What appears in the data must be reproduced exactly.

Segment Start: RAW DATA

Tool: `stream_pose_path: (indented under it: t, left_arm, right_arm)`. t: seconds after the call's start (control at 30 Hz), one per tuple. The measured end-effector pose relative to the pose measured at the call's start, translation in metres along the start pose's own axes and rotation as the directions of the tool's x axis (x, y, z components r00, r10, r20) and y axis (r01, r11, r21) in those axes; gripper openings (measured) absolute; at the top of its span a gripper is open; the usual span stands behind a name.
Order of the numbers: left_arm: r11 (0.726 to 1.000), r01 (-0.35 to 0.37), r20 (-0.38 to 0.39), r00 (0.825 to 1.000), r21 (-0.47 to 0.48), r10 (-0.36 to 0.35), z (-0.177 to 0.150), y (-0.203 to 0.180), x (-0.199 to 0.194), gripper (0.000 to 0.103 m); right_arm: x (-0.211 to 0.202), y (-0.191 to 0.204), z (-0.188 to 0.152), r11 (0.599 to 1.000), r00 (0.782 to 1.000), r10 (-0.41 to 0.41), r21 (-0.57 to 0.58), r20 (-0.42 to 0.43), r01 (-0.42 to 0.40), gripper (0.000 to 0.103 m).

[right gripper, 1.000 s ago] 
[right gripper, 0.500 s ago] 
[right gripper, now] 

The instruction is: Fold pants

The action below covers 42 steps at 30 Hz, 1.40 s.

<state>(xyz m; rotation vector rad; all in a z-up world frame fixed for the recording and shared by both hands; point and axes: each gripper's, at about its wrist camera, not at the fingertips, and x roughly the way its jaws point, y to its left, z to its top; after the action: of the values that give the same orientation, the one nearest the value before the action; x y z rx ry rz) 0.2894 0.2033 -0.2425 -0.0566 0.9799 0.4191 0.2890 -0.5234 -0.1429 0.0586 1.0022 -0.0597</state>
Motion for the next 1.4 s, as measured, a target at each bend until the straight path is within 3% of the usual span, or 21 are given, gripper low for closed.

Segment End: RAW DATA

◆ RESPONSE AREA
Tool: `stream_pose_path: (indented under it: t, left_arm, right_arm)`. t: seconds after the call's start (control at 30 Hz), one per tuple. The measured end-effector pose relative to the pose measured at the call's start, translation in metres along the start pose's own axes and rotation as the directions of the tool's x axis (x, y, z components r00, r10, r20) and y axis (r01, r11, r21) in those axes; gripper openings (measured) absolute; at the top of its span a gripper is open; the usual span stands behind a name.
Order of the numbers: left_arm: r11 (0.726 to 1.000), r01 (-0.35 to 0.37), r20 (-0.38 to 0.39), r00 (0.825 to 1.000), r21 (-0.47 to 0.48), r10 (-0.36 to 0.35), z (-0.177 to 0.150), y (-0.203 to 0.180), x (-0.199 to 0.194), gripper (0.000 to 0.103 m); right_arm: x (-0.211 to 0.202), y (-0.191 to 0.204), z (-0.188 to 0.152), r11 (0.599 to 1.000), r00 (0.782 to 1.000), r10 (-0.41 to 0.41), r21 (-0.57 to 0.58), r20 (-0.42 to 0.43), r01 (-0.42 to 0.40), gripper (0.000 to 0.103 m).

[right gripper, 1.000 s ago] 
[right gripper, 0.500 s ago] 
[right gripper, now] 

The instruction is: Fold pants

The action below covers 42 steps at 30 Hz, 1.40 s.

<state>(xyz m; rotation vector rad; all in a z-up world frame fixed for the recording and shared by both hands; point and axes: each gripper's, at about its wrist camera, not at the fingertips, and x roughly the way its jaws point, y to its left, z to its top; after the action: of the values that give the same orientation, the one nearest the value before the action; x y z rx ry rz) 0.2894 0.2033 -0.2425 -0.0566 0.9799 0.4191 0.2890 -0.5234 -0.1429 0.0586 1.0022 -0.0597</state>
Motion for the next 1.4 s, as measured, a target at each bend until the straight path is within 3% of the usual span, or 21 are given, gripper low for closed.

Nothing further belongs to this answer.